▸ **EXERCISE GOAL**
Only the lines with the string "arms" are needed; return each of them from the entries below.

------ DATA LISTING ------

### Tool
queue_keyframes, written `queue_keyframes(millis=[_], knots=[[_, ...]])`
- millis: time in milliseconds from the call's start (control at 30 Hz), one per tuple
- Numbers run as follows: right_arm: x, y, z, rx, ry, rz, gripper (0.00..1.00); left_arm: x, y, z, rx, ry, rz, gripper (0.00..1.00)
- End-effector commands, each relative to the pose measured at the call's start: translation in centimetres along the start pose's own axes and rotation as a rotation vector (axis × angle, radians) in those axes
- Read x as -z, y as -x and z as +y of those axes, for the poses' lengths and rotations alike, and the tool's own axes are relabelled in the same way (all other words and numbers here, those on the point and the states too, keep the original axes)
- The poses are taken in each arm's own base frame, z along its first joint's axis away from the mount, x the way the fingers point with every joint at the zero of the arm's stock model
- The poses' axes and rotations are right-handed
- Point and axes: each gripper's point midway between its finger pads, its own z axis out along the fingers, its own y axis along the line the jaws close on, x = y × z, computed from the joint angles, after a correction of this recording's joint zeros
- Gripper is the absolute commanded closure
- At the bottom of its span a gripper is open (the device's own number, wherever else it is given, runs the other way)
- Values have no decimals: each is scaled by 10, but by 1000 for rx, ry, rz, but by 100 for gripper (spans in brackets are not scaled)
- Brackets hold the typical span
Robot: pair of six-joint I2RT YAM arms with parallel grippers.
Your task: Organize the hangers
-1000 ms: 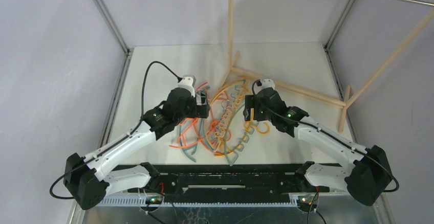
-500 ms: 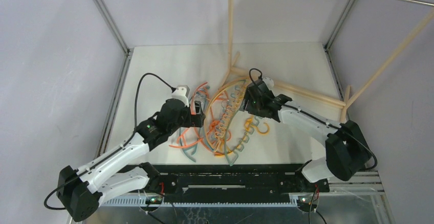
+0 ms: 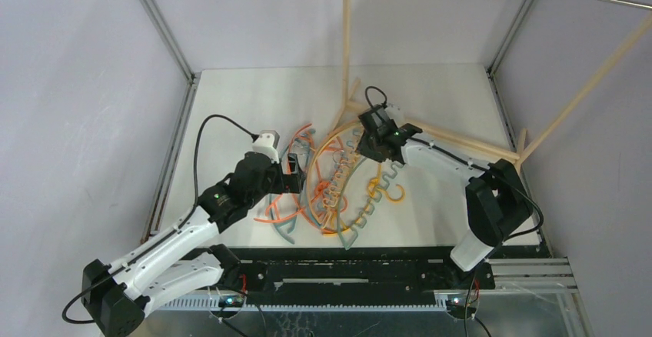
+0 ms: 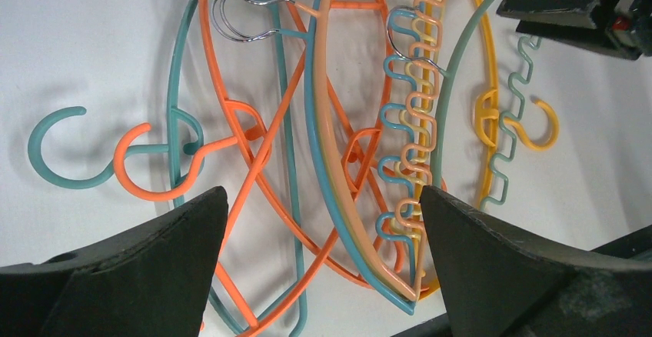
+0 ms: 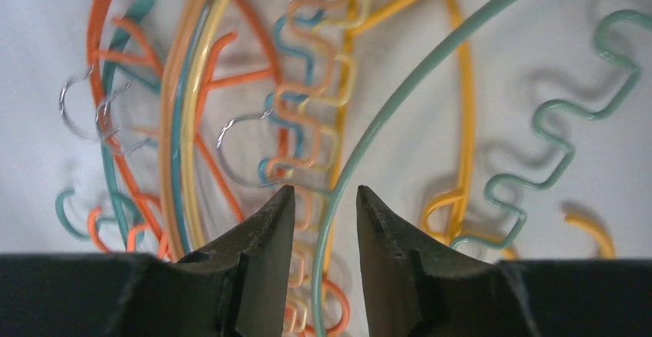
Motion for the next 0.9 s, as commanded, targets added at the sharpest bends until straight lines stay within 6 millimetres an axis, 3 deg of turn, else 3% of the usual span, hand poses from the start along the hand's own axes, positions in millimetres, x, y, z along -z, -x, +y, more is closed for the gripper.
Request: queue_keyframes(millis=[0,133,300,533,667,867], knots=[[37,-22,19,280,54,14,57,2,6,-2,5,-7,-26,0],[55,-60,11,491,74,76,57,0,6,-5,1,-14,-16,0],[62,-101,6,606,96,154,58,-2,1,-9,14,-32,1,1],[54,-131,8,629,106,224,54,-2,-6,-11,34,-45,29,0],[49,-144,13,631,121,240,46,0,-9,-9,33,-43,29,0],[41,-161,18,619,129,271,46,-1,-12,-7,23,-28,50,0]])
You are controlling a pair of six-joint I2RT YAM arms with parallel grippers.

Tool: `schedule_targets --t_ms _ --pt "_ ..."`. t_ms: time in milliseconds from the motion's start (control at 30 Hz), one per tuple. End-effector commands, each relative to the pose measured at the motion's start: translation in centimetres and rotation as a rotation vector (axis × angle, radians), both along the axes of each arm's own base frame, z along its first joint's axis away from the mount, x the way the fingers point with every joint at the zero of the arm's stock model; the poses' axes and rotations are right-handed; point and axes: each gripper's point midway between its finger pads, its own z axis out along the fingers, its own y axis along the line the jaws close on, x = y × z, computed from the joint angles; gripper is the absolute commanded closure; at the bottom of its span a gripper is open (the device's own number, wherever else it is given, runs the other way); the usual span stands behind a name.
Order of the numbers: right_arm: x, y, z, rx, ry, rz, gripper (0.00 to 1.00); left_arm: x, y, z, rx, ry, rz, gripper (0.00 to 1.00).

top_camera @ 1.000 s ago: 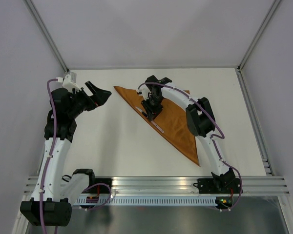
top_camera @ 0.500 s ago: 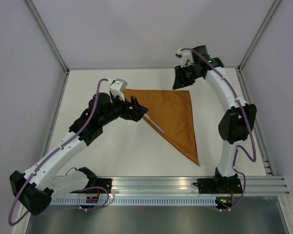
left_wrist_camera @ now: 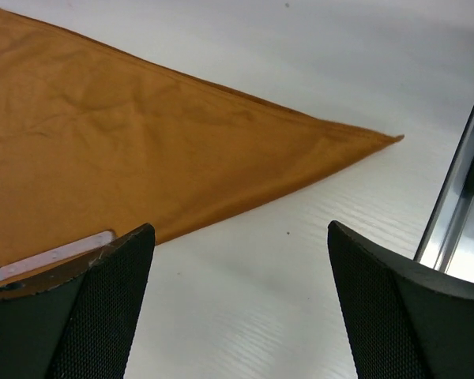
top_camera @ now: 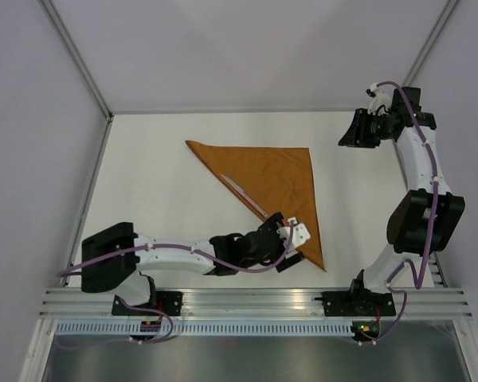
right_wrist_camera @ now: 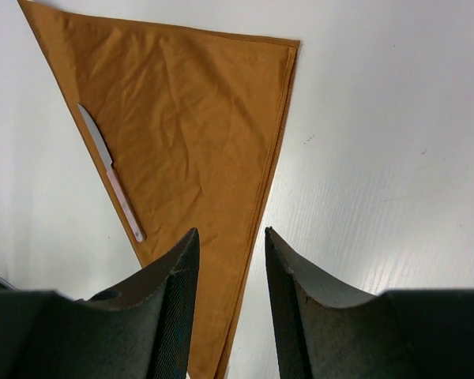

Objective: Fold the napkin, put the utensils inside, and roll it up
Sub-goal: Fold the napkin at the center of the board.

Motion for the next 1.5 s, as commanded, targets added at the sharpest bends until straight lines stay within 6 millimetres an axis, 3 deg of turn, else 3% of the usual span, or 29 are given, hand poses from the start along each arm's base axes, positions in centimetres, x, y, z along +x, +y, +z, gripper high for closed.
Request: schedule_targets --t_ms 0,233,433,933,1200,1467 --pt "0.4 0.4 1.5 0.032 -0.061 0.019 0.55 0.5 -3.4 1.0 -0.01 -0.173 -0.004 0.07" --pt "0.2 0.2 1.6 0.012 -0.077 0.011 0.55 -4.1 -7.5 -3.4 0.12 -0.247 -0.163 0.17" --pt "0.1 0.0 1.4 0.0 -0.077 0.006 0.55 -5.5 -8.7 -5.1 0.139 -0.255 -0.214 0.2" --pt "-0.3 0.0 1.4 -0.007 -0.086 0.004 0.55 -5.2 -12.0 -7.3 0.106 -0.303 -0.208 0.33" --pt "-0.4 0.1 1.4 -0.006 -0.086 0.006 0.55 -5.3 -12.4 -8.8 0.122 -0.297 -0.218 0.41" --pt "-0.4 0.2 1.3 0.002 -0.083 0.01 0.55 -4.9 -12.5 -8.9 0.112 -0.303 -0.188 0.65"
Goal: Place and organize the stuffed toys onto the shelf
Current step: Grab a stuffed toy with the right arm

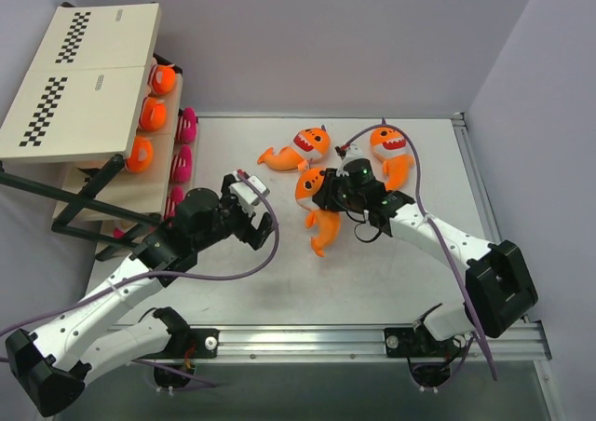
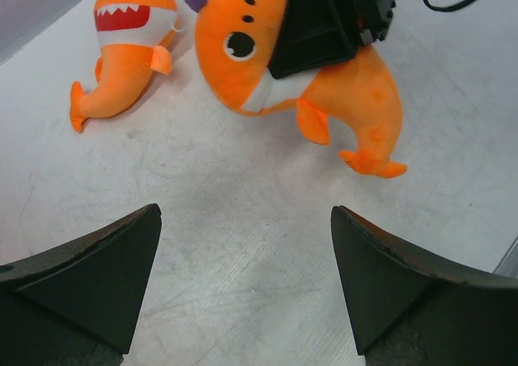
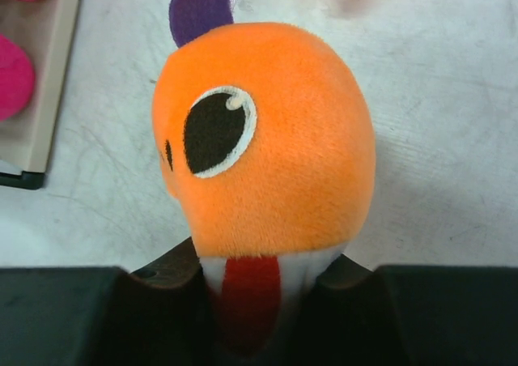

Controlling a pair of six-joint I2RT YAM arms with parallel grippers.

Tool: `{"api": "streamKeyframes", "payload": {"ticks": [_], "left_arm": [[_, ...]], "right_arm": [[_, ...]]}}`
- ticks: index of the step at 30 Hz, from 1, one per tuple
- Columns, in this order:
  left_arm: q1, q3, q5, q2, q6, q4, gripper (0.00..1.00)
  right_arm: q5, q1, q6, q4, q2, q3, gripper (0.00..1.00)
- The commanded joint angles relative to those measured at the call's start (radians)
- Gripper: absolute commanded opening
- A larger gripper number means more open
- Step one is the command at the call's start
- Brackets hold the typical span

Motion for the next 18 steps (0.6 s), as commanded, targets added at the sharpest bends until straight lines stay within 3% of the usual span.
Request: {"api": "streamKeyframes", "payload": {"ticks": [1, 12, 18], "left_arm": [[-0.048, 0.009, 0.062, 0.004, 0.064, 0.056, 0.94], [-0.348, 0.012, -0.14, 0.028, 0.238, 0.13, 0.94], [-0.444, -0.004, -0.228, 0.093, 0.311, 0.228, 0.94]], "right_arm": [[-0.048, 0.004, -0.01, -0.069, -0.047, 0.079, 0.0], [-0.197, 0.004, 0.047, -0.126, -0.075, 0.173, 0.0], [-0.22, 0.004, 0.09, -0.138, -0.093, 0.174, 0.0]]}}
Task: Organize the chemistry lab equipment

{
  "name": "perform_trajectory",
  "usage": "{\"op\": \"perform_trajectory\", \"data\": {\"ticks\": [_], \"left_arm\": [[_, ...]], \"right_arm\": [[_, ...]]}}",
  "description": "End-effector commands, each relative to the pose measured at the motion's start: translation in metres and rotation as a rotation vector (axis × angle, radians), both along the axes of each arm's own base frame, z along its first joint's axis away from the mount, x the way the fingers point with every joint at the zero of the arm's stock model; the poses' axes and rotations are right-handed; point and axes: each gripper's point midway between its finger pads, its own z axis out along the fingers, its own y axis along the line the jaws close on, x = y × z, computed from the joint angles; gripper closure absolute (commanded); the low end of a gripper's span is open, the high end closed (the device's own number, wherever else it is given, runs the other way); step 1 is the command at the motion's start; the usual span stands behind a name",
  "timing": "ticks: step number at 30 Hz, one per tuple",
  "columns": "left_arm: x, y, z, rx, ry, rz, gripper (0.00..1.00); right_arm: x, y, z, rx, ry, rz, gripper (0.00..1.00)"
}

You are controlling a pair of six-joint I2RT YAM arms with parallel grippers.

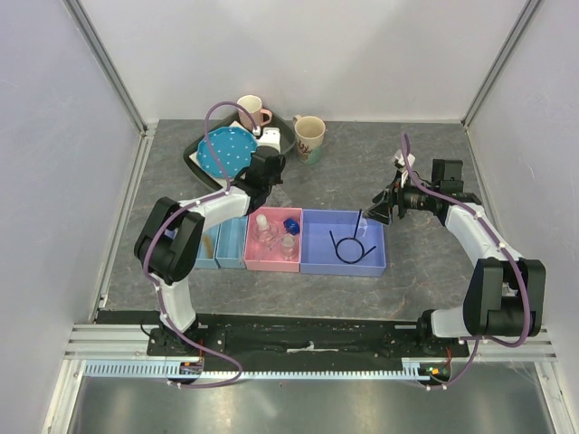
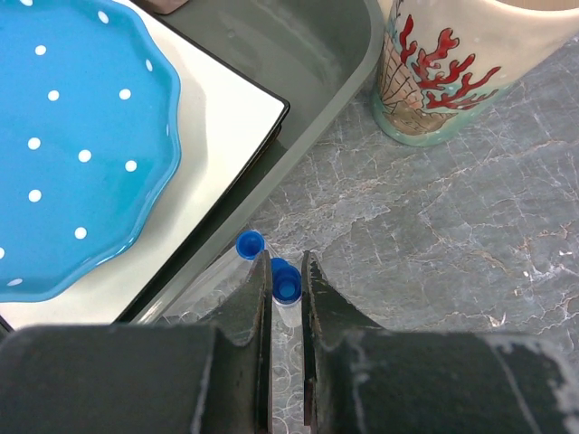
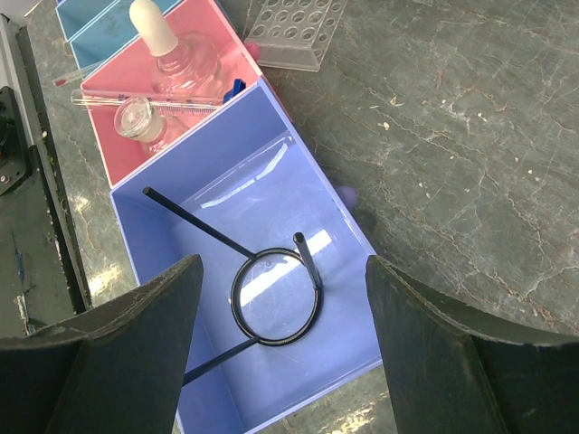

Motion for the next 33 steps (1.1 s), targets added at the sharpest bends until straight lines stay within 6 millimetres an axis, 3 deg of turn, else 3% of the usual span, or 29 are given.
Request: {"op": "perform_trajectory", "data": {"ticks": [1,25,33], "left_arm": [[0.017,-0.005,0.02,-0.051,-0.067,0.025,0.98],[0.011,-0.006,0.001,-0.09,-0.014,0.032,0.98],[0.017,-0.004,0.006,-0.061,-0.038,0.039,0.98]], "right_arm": [[0.009,0.001,0.015,0.006,-0.064,0.031,0.2],[0.007,0.002,0.015,0.006,-0.063,0.044,0.2],[0.007,0.002,0.016,0.005,-0.065,0.05,0.2]]}}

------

▸ **RESPONSE FOR THIS EXERCISE**
Robot: pair of six-joint I2RT YAM arms with parallel grippers.
You are controlling a pair of six-joint I2RT YAM arms with parallel grippers.
Controlling a pair of six-joint I2RT YAM arms with parallel grippers.
You are controlling a pair of six-joint I2RT YAM arms with parallel grippers.

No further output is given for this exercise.